Credit unions have three primary “superpowers” they can leverage to maximize membership growth, engagement, and impact: empathy, the personal touch, and cooperation, says Kerala Taylor, co-owner and senior marketing manager at PixelSpoke.
She addressed America’s Credit Unions’ 2024 Marketing & Business Development Council Conference Tuesday in Las Vegas.
One of the biggest challenges credit unions face is uncertainty, Taylor says. “The world is expected to change more in the next five years than it has in the last 100. The big question is, what can we do about it?”
She cites several ways credit unions can leverage their superpowers:
1. Empathy. This has a lot to do with understanding your members beyond age and other demographics. Empathy mapping entails focusing on what members are saying, thinking, doing, and feeling instead of on their age.
“It helps you challenge any assumptions you may have made about them,” Taylor says.
Other ways to foster empathy include providing financial health resources, conducting member financial health surveys, serving ALICE (asset limited, income constrained, employed) people, providing financial counseling, and reframing your service to stress cases.
2. Personal touch. It’s the hallmark of credit union service, but it’s becoming more challenging in the digital age.
Using photos of members and employees instead of stock models can humanize your digital channel, she says. “Stock photos don’t look like me, my family, or my community.”
Putting branch staff’s photos on your website also can help, as can making small gestures to let members know you’re thinking about them, and celebrating members’ life events, such as graduation or a home purchase.
3. Cooperation. It’s embedded in credit unions’ cooperative ownership structure.

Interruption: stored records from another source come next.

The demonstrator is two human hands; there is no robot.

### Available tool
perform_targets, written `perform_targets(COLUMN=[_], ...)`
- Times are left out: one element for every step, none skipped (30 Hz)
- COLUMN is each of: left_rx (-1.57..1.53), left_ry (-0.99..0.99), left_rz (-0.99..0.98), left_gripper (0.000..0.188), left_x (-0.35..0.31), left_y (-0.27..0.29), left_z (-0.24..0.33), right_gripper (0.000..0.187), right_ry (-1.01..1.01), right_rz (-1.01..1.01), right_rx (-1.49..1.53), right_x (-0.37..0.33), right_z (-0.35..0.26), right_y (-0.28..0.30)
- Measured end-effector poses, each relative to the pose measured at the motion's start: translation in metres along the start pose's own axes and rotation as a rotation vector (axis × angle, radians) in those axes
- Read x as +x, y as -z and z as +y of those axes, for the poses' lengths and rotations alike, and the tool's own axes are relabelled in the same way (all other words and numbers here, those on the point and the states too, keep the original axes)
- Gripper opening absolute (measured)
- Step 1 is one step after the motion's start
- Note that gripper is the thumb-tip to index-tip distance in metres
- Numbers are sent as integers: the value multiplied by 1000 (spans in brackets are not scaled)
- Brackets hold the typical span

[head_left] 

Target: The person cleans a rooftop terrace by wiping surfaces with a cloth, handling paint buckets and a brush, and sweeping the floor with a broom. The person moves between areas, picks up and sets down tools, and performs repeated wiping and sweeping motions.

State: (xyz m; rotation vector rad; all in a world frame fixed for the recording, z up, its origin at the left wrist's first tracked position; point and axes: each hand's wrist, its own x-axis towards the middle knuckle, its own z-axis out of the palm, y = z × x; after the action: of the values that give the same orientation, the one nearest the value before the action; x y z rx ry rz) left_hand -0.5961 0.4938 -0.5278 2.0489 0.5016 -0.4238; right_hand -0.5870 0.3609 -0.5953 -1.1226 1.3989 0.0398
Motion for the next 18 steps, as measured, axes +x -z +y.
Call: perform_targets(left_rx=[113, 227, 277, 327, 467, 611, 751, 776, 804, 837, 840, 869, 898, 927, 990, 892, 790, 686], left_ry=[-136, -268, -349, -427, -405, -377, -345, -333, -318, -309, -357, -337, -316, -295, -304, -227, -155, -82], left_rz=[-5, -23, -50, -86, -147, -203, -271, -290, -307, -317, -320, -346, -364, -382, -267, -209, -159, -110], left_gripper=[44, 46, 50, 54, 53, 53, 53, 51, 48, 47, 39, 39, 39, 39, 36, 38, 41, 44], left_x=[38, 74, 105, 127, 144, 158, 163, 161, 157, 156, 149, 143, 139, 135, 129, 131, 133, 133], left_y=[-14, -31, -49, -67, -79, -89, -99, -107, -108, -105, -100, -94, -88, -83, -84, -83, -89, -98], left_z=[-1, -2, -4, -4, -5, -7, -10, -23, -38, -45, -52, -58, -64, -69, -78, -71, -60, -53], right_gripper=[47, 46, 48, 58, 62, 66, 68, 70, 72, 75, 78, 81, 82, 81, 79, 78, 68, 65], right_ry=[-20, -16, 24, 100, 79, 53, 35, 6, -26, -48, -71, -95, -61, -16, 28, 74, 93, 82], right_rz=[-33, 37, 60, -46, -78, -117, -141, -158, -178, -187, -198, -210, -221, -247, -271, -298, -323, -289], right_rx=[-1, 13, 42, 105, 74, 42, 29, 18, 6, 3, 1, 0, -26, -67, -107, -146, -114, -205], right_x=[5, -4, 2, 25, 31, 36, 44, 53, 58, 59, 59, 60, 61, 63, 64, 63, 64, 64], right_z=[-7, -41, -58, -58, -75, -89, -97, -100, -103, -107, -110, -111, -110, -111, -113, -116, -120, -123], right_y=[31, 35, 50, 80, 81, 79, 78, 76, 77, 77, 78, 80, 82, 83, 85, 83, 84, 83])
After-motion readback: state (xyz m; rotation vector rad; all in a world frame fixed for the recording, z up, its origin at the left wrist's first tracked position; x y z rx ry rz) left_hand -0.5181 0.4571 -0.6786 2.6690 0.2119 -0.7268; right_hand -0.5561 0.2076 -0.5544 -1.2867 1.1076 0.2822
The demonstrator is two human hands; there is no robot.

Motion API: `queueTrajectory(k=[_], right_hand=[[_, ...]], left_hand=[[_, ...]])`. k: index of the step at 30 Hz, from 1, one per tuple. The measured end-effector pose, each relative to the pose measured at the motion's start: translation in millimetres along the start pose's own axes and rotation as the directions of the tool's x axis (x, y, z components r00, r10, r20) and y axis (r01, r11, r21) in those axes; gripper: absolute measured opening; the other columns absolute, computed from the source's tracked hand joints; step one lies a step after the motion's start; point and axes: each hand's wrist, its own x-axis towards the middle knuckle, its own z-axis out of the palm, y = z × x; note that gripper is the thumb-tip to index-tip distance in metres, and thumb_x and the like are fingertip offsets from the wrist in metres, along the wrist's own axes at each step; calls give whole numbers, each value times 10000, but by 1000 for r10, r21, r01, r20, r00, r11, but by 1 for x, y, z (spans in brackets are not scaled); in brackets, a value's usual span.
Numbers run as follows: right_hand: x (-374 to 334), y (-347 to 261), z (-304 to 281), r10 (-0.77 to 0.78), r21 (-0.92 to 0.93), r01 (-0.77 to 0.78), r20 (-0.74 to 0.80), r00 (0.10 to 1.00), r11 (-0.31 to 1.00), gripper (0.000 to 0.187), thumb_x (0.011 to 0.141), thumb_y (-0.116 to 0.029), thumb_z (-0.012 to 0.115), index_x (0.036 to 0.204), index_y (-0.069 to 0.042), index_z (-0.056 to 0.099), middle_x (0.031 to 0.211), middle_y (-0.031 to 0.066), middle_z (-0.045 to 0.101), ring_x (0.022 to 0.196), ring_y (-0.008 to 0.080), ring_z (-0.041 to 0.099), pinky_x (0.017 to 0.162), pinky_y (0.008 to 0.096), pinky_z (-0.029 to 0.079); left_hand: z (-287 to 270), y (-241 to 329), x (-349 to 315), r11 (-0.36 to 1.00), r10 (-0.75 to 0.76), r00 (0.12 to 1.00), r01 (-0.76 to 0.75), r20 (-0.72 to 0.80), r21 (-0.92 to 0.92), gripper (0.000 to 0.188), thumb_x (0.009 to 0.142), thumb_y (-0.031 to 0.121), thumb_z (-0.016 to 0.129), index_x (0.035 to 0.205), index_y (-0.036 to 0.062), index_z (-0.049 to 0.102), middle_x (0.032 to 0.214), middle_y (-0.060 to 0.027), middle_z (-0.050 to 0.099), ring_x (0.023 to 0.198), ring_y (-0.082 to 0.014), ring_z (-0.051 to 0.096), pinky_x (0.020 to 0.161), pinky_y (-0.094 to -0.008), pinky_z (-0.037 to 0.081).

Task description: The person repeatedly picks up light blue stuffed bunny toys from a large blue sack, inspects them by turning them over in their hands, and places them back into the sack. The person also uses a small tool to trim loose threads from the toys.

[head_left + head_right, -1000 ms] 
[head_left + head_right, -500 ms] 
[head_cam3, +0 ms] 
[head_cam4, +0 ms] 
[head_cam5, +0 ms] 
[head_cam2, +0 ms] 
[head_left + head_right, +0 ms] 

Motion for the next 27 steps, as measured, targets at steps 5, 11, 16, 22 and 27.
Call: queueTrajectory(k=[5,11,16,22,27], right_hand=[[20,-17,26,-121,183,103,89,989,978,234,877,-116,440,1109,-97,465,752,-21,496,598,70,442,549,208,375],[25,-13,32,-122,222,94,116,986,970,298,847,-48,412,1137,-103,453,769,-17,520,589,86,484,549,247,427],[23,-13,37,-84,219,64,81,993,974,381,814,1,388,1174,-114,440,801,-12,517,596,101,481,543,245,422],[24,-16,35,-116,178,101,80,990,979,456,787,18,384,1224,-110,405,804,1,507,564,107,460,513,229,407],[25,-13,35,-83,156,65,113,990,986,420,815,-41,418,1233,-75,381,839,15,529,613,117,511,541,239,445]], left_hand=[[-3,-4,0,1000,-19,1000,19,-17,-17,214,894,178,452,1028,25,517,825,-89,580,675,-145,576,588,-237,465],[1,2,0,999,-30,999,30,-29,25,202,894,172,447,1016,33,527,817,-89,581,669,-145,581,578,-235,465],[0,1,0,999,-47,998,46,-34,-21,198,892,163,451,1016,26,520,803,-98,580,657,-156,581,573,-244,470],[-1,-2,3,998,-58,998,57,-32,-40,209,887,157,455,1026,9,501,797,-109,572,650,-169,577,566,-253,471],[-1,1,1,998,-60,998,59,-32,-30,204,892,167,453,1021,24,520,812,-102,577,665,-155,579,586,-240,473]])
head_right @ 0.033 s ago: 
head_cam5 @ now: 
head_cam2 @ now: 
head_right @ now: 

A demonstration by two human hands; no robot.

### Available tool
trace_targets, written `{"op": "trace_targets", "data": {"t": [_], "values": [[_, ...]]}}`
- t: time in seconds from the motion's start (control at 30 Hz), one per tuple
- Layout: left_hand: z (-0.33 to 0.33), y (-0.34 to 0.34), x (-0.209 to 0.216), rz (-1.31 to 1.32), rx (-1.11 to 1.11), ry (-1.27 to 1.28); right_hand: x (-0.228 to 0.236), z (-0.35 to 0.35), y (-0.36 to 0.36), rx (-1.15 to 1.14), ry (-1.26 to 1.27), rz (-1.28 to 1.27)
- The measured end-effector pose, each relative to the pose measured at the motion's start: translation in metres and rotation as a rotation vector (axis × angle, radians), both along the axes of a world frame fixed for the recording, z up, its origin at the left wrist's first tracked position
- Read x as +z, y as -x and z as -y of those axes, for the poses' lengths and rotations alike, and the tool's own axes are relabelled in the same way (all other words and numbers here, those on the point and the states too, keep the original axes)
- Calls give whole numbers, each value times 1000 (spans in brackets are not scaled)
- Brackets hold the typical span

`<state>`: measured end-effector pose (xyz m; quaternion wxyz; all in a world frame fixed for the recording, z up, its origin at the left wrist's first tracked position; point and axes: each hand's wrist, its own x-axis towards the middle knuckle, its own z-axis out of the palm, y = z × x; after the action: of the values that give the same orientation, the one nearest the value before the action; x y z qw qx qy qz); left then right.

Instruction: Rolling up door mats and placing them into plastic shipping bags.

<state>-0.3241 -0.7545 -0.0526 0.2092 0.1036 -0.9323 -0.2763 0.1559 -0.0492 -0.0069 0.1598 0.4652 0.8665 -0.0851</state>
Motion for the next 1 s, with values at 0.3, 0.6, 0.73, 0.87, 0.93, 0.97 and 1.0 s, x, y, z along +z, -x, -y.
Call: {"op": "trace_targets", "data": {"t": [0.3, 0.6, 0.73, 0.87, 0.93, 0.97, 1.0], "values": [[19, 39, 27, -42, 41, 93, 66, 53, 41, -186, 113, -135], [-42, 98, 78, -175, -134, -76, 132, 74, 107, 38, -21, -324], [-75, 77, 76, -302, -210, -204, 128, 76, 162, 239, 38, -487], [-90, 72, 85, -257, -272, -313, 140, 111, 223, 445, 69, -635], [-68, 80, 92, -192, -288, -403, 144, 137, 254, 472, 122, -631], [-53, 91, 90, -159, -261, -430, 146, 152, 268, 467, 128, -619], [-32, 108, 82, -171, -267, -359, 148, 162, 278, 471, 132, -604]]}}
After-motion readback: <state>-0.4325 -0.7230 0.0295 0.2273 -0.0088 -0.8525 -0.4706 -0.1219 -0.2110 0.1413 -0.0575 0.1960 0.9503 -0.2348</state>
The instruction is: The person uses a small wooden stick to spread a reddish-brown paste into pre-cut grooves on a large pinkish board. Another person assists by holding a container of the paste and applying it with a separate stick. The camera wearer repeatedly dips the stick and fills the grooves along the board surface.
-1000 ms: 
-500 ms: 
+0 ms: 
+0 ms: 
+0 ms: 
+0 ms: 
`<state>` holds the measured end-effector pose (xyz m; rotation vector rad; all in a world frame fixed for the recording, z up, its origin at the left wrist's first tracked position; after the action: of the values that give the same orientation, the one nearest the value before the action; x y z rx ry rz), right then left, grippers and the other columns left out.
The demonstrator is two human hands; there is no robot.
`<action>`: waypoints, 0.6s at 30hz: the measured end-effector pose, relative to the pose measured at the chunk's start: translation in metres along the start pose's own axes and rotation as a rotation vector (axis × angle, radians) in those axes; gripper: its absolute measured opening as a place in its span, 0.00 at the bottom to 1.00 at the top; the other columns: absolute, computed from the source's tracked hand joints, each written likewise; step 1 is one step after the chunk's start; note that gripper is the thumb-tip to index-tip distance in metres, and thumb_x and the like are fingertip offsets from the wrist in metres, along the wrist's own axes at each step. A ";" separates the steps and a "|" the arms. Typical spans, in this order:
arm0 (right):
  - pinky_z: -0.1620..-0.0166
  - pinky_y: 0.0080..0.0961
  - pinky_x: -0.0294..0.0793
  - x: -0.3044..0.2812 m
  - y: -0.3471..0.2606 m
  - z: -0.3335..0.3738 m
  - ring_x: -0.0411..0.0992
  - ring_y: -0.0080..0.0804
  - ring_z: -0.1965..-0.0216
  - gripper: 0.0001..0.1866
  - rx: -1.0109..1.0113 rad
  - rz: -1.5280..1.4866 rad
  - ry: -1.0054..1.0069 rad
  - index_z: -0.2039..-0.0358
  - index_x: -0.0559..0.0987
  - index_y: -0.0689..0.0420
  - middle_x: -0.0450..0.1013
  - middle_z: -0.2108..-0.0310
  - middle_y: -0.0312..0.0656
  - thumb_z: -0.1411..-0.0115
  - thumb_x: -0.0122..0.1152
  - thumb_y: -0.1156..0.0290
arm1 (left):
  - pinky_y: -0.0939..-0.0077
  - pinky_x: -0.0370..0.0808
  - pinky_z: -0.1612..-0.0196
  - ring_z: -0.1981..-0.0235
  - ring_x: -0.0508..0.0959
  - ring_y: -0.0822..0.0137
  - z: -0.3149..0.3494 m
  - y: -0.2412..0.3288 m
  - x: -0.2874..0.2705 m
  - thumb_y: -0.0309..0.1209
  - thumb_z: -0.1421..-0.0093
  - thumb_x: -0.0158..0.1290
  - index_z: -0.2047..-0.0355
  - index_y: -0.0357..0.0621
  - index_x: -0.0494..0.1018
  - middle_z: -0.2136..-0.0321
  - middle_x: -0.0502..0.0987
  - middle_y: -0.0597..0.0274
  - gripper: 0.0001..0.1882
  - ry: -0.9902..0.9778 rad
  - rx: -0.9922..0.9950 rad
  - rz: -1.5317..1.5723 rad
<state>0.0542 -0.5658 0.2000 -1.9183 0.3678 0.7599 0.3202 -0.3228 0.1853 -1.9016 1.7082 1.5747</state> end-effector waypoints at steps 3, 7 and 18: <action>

Forming partnerships that generate meaningful impactis one way to leverage cooperation, Taylor says. She cites several such efforts involving affordable housing, business incubation, access to emergency funds, equity investments in other cooperatives—and even a partnership with a brewery.
“As marketers, we’re under a lot of pressure to sell products—and these products do help people,” Taylor says. “But what we’re really trying to do is solve members’ life problems.”